Moreover, as to the issue of proper notice, I also find Scott Franklin’s testimony credible as to the fact that the Co-Branding Agreement is the governing agreement between Lumos and CEEG and that all subsequent sales contracts flowed from that master agreement. Thus, under the Co-Branding Agreement’s Choice of Language provision, all “documentation notices, judicial proceedings, and dispute resolution and arbitration entered into, given, instituted pursuant to, or relating to, this Agreement [shall] be drawn up in the English language.” (ECF No. 22-2). Prior to the arbitration notice, all communications between Lumos and CEEG were conducted in English pursuant to the Co-Branding Agreement. Franklin testified that because all prior communications with CEEG had been in English, he had no reason to believe the April 4, 2013 documents contained a notice of arbitration. Like the Qingdao Court, I find that all of these circumstances do not generate an inference that Lumos had actual knowledge that CEEG had commenced an arbitration proceeding in China. Lumos has carried its heavy burden of proving that two grounds for refusal to recognize and enforce an arbitral award set forth in Article V of the New York Convention apply to this case.

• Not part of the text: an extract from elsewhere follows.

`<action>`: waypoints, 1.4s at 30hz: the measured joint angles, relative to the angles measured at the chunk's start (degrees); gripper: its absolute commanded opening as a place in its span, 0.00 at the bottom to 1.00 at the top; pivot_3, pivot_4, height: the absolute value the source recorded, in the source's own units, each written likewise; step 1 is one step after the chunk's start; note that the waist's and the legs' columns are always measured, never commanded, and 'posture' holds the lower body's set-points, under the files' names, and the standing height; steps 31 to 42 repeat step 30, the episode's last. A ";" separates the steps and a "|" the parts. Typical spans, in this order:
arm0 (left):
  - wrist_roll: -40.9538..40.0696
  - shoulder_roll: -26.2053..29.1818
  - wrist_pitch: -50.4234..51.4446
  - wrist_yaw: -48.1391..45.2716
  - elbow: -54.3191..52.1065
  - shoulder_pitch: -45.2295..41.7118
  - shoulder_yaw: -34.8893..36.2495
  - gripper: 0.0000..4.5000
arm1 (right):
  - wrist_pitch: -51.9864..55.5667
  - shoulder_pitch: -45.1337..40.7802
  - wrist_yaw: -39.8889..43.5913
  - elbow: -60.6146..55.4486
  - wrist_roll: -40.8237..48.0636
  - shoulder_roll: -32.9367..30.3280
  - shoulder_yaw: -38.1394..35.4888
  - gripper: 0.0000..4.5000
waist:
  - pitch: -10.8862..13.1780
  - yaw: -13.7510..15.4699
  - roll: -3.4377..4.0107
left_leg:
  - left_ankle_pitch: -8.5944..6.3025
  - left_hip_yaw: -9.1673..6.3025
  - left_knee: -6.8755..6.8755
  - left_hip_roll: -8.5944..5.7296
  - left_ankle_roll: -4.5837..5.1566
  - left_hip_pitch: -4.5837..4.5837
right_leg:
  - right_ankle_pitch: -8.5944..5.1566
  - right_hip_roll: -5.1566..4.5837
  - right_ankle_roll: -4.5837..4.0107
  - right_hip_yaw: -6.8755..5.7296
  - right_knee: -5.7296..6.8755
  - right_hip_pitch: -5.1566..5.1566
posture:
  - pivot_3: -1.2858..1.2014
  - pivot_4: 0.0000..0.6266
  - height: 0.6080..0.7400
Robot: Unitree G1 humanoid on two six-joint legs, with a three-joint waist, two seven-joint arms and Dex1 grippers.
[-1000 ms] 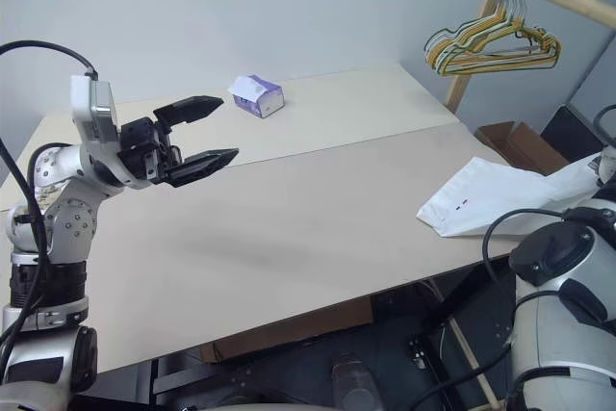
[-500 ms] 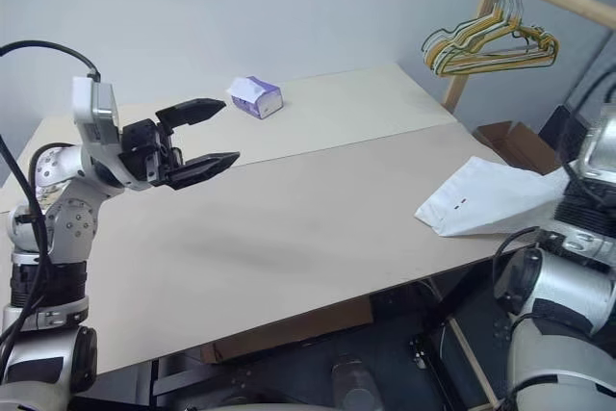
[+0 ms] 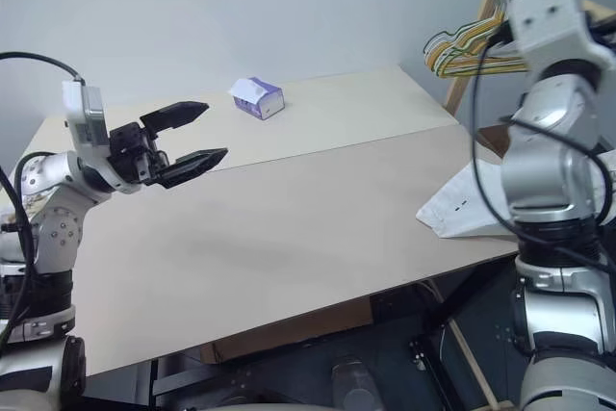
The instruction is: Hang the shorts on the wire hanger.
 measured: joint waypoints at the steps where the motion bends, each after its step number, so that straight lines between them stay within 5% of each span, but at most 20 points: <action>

Thus, recognizing my limited review of arbitral awards under the New York Convention, I find that the arbitration award cannot be confirmed under the grounds set forth in Article V(1)(b) and (d) of the New York Convention.
Based on the foregoing, it is
ORDERED that CEEG’s Petition to Confirm Arbitration Award and for Entry of Judgment (ECF No. 2) is DENIED pursuant to Article V(1)(d) and (b) of the New York Convention. It is
FURTHER ORDERED that Lumos’ Motion to Dismiss Petition to Confirm Arbitration Award (ECF No. 22) is GRANTED for the reasons stated on the record at the May 27, 2015 hearing and set forth herein. This matter is DISMISSED WITH PREJUDICE.